Accenture is planning to buy Droga5 adding a tinge of creativity to its consultancy.
Accenture’s deeper push into advertising reflects the ad industry’s rapidly changing competitive landscape.
The deal will see all of Droga5’s 500 employees across offices in New York and London become a major creative cog in Accenture Interactive’s massive $8.5 billion digital customer experience and marketing services machine.
“We have bits and pieces of brand creative here in North America, but we didn’t have the best,” says Accenture Interactive CEO Brian Whipple. “David [Droga] and his team are the best, hands down, and now we’ll be adding that, which will just make our ability to make best-in-class experiences for clients–and communicate them to consumers–an incredible reality.”
“From our perspective, this is what a consultancy has to do,” says Forrester analyst Jay Pattisall. “You either have to double down and really aggressively pursue these creative capabilities to really help your clients distinguish themselves in the marketplace, or you have to get out.”
In that spirit, advertising agencies and their holding company overlords have spent the last few years searching for the best (read: most profitable) ways to navigate an increasingly volatile landscape in which major marketers want effective work that is always faster, better, and cheaper.

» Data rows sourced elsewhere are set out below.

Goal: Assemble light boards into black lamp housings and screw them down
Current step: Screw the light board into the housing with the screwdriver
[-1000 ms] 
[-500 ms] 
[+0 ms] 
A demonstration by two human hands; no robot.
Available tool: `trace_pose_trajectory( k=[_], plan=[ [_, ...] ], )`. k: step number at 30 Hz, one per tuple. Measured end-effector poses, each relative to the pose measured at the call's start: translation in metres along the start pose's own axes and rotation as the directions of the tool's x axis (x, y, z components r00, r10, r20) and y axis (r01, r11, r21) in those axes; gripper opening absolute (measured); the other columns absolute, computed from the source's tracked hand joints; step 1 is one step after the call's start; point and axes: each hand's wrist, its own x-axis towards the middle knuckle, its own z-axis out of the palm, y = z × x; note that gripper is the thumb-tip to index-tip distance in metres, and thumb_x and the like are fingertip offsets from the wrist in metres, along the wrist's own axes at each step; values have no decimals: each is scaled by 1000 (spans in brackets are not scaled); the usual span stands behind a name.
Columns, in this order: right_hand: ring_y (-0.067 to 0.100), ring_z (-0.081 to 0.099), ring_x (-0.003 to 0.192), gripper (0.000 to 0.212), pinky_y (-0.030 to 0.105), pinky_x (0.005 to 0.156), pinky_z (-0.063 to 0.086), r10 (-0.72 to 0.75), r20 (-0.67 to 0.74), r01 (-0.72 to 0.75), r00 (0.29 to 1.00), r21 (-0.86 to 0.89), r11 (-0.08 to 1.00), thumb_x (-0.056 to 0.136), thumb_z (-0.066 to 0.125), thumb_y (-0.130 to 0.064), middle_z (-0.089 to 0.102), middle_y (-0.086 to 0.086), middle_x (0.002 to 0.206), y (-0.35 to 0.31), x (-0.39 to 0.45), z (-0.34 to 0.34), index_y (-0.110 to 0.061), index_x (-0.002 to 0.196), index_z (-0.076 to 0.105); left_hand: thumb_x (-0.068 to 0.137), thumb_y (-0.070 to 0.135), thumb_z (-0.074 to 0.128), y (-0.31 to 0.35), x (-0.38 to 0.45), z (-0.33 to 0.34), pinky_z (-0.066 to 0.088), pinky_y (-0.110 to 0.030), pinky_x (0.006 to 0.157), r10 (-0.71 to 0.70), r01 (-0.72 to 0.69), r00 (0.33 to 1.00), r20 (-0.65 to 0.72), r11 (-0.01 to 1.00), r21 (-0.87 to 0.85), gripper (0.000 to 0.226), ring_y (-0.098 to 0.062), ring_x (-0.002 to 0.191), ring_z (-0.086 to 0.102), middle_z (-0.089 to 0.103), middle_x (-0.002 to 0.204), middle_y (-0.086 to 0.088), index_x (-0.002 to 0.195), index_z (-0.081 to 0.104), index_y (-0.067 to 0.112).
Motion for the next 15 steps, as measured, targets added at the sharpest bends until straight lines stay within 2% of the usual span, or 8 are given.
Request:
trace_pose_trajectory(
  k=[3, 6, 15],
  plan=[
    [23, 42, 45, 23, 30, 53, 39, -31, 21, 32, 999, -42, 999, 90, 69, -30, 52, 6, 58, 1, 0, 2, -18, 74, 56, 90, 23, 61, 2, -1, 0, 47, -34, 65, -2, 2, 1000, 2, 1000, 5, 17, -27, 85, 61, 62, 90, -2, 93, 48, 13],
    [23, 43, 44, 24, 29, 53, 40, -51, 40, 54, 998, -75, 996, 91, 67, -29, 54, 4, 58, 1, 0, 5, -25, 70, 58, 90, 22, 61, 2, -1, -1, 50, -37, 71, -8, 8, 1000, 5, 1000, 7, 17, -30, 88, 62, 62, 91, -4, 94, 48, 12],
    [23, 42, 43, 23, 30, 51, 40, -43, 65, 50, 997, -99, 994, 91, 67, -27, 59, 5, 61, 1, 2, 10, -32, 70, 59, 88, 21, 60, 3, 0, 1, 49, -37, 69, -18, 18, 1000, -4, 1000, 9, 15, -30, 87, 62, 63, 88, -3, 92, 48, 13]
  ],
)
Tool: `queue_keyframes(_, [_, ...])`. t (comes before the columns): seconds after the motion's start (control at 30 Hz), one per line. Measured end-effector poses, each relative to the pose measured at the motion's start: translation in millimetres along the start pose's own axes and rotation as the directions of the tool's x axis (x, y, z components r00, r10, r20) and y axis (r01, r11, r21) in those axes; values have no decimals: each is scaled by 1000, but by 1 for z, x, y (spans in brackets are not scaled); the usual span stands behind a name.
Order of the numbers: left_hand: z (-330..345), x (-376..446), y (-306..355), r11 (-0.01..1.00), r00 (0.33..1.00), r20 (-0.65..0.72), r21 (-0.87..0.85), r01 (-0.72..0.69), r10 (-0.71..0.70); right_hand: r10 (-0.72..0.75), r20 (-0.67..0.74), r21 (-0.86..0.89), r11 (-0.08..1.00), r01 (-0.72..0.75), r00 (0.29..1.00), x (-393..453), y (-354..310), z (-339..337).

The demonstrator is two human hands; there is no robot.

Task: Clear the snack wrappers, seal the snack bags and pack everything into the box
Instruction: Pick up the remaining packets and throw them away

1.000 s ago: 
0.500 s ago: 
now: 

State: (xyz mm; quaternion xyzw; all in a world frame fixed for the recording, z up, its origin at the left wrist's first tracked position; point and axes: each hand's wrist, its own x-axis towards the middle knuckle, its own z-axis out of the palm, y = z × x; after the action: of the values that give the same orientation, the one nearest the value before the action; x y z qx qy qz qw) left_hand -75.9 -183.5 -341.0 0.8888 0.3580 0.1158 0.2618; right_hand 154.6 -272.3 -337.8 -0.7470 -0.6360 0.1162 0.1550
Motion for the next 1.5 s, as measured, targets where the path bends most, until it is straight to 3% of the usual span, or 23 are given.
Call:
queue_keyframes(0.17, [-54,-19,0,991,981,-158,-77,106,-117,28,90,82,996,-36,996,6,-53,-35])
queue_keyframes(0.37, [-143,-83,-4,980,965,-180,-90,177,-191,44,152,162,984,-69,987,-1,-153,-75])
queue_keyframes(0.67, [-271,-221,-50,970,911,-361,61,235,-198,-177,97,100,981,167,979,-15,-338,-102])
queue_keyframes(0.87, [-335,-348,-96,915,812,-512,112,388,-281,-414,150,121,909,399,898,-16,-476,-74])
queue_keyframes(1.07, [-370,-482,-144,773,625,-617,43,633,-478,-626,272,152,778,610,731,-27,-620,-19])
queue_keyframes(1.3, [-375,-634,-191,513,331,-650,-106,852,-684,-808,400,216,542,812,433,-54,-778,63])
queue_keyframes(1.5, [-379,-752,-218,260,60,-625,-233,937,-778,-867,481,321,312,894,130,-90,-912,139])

Last fall, WPP merged multiple agency brands into new entities–Wunderman Thompson and VMLY&R, respectively. bringing together the capabilities of both digital and programmatic advertising.
The company’s marketing arm has grown significantly in recent years as broader shifts in consumer behavior have reordered what advertising truly encompasses. In the past, it was about coming up with attention-grabbing ads. Now, it is also about providing broader consumer experiences.
That has made the fight for marketing dollars that much more fierce, with traditional ad agencies jostling with Silicon Valley firms, consultants and upstarts for business.
“We’re working with clients to reinvent how consumers buy their particular products and services,” said Whipple.